(REQUIREMENT) Return only the lines running from the first line of the listing through the one with "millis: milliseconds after", unchanged.

(RAW DATA)
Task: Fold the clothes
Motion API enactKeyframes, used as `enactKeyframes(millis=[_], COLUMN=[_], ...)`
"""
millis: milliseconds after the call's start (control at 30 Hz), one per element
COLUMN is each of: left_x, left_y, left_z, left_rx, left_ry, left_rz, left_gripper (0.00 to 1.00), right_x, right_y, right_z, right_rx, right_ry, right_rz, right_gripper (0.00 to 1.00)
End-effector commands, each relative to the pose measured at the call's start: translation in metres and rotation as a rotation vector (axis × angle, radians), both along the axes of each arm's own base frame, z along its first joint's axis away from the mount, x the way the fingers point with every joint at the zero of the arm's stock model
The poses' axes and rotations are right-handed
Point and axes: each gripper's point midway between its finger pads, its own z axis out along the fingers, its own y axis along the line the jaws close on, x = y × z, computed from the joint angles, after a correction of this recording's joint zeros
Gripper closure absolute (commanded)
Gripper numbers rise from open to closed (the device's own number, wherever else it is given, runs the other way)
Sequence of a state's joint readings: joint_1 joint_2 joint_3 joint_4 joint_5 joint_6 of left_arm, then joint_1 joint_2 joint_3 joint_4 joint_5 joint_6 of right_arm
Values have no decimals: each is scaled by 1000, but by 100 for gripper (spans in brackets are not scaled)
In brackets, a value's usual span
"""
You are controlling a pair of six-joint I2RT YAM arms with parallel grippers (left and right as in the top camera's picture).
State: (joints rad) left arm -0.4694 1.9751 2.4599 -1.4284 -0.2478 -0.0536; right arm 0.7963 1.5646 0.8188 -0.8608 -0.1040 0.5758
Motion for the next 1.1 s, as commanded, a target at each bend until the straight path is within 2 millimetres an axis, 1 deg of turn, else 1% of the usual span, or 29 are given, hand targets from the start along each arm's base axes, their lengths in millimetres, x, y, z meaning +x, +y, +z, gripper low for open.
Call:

(EXERCISE ANSWER)
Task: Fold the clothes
Motion API enactKeyframes, used as `enactKeyframes(millis=[_], COLUMN=[_], ...)`
"""
millis: milliseconds after the call's start (control at 30 Hz), one per element

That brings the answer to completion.